Exercise description -
Every line of the records that holds the word "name" should be copied out.

Data in this exercise -
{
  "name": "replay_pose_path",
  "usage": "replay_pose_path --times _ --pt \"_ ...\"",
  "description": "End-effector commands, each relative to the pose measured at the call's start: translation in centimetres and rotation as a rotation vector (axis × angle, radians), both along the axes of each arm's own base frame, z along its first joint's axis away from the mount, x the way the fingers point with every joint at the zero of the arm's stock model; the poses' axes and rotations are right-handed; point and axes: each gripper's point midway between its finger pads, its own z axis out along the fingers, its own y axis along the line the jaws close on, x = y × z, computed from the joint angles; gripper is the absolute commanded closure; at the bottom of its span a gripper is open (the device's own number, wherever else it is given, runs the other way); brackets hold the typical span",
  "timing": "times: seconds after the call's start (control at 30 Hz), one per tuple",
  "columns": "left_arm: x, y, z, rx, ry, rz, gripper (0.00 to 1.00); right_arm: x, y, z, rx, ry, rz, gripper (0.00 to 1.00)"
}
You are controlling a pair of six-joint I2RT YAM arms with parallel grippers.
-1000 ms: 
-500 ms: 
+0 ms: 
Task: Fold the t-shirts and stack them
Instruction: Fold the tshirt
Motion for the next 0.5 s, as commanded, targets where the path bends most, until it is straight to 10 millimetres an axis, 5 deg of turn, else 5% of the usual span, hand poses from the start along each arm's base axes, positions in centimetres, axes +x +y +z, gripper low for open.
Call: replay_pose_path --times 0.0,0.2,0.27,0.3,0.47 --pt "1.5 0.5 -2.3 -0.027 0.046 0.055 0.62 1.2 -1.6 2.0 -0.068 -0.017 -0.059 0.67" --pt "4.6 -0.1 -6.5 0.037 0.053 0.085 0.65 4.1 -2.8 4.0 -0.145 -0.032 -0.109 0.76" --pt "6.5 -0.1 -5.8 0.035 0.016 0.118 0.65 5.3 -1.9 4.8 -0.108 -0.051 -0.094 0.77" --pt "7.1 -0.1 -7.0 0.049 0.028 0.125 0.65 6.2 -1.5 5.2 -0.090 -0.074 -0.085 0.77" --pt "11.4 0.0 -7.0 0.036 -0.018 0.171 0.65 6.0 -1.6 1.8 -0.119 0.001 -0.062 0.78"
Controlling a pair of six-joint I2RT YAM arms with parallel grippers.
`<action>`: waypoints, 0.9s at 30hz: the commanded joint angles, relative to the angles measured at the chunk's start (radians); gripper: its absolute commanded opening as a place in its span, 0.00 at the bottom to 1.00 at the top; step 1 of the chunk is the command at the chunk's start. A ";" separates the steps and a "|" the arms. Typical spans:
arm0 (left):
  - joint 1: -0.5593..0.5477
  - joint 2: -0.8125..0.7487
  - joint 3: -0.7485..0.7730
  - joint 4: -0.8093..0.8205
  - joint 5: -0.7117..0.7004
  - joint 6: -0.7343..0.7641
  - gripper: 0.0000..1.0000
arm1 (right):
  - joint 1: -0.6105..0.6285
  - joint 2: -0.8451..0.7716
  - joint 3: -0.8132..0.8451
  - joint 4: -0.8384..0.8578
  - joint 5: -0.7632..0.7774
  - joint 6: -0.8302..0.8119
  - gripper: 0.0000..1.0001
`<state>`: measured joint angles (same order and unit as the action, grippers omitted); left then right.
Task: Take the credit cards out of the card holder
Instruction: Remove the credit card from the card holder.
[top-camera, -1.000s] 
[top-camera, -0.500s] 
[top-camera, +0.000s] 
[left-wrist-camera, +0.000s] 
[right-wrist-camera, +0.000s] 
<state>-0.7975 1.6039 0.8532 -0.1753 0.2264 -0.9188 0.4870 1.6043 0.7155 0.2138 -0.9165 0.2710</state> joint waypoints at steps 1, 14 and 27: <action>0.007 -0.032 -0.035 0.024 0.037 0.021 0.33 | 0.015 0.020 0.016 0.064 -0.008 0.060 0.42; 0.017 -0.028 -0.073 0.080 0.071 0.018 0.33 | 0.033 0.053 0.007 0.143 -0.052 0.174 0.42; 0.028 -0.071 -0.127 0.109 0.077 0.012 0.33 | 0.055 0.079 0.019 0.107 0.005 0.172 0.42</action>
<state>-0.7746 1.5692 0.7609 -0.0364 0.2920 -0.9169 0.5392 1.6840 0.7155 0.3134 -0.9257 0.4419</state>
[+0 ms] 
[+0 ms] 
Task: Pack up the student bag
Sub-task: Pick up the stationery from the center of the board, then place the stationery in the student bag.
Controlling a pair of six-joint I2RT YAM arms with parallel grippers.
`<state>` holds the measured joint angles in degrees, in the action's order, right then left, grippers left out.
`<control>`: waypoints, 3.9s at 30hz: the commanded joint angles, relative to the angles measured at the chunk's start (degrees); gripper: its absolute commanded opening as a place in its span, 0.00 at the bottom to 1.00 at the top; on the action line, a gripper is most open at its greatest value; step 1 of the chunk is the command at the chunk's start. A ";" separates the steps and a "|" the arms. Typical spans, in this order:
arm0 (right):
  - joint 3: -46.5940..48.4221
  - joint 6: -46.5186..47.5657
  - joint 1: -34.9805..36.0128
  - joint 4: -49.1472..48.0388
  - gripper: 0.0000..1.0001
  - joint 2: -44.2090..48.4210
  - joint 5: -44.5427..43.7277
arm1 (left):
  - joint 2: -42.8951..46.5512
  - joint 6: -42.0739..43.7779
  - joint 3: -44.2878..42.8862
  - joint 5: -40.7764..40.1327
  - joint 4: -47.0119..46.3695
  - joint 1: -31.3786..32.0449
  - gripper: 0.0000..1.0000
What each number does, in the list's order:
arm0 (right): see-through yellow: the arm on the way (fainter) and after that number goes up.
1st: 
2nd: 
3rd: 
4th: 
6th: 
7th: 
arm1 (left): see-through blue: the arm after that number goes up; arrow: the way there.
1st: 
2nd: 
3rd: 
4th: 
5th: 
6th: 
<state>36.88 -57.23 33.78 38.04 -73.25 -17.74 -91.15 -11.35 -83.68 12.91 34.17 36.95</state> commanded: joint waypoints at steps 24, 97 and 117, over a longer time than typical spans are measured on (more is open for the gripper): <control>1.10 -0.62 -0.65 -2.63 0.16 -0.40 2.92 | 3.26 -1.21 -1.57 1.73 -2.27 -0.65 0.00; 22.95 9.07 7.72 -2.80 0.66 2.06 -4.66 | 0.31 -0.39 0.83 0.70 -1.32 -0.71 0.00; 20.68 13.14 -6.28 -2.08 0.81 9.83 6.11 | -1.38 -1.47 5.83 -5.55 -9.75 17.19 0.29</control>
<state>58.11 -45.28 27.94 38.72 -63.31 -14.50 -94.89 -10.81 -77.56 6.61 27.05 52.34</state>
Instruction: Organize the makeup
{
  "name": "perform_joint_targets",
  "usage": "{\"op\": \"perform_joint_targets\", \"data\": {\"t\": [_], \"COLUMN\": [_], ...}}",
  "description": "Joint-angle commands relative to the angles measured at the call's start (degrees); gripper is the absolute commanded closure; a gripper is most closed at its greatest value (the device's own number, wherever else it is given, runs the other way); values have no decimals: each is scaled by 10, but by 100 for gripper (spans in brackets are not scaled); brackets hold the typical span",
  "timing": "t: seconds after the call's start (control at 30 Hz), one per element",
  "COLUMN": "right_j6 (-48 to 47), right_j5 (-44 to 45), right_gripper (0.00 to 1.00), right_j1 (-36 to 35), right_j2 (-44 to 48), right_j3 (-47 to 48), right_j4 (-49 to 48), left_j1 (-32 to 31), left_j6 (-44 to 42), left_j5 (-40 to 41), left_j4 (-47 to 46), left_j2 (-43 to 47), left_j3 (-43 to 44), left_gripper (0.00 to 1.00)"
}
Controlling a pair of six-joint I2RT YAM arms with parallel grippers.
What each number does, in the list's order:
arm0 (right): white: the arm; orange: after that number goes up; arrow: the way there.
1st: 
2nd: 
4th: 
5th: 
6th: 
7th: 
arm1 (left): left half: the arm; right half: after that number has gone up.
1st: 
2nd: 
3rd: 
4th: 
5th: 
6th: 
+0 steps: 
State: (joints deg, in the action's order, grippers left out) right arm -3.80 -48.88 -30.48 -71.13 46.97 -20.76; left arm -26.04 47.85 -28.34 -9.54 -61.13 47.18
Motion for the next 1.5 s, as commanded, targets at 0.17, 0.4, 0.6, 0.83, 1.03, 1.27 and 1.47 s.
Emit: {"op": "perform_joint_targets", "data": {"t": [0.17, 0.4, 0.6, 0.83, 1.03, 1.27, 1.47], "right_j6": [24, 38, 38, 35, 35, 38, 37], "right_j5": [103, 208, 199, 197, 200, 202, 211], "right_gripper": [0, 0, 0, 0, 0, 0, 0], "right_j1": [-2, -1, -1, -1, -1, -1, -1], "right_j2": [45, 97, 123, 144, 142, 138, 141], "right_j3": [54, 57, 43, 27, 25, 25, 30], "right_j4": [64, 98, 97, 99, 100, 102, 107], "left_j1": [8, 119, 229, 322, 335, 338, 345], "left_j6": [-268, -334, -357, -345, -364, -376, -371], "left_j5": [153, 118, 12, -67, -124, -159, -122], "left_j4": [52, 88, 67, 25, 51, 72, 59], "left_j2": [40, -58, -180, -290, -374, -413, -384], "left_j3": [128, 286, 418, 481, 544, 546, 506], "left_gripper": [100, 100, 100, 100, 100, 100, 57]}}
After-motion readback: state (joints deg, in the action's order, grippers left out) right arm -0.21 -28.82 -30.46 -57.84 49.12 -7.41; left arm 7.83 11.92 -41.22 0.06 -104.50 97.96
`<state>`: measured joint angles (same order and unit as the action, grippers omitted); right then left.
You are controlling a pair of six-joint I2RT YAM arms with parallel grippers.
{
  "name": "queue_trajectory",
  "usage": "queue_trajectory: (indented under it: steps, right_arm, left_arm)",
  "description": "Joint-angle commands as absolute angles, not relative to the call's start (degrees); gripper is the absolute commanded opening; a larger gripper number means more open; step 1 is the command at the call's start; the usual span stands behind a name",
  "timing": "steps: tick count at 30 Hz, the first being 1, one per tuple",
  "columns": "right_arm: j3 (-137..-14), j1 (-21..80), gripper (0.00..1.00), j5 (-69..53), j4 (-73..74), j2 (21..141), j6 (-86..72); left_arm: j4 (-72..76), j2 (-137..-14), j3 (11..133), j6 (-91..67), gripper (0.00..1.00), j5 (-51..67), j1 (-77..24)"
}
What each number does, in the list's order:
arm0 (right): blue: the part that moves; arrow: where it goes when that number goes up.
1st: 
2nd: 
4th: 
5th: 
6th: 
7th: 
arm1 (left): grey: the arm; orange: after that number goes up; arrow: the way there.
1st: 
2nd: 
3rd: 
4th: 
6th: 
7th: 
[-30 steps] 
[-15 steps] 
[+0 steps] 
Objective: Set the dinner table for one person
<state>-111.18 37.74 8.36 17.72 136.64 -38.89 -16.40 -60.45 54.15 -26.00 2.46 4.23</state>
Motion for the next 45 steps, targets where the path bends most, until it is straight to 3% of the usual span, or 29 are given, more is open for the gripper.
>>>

Solution for this problem -
  "name": "replay_pose_path",
  "name": "perform_joint_targets",
  "name": "queue_trajectory",
  "description": "Joint-angle commands as absolute angles, not relative to the call's start (degrees); gripper is the absolute commanded opening; a larger gripper number means more open; step 1 is the command at the call's start; the usual span stands behind a name",

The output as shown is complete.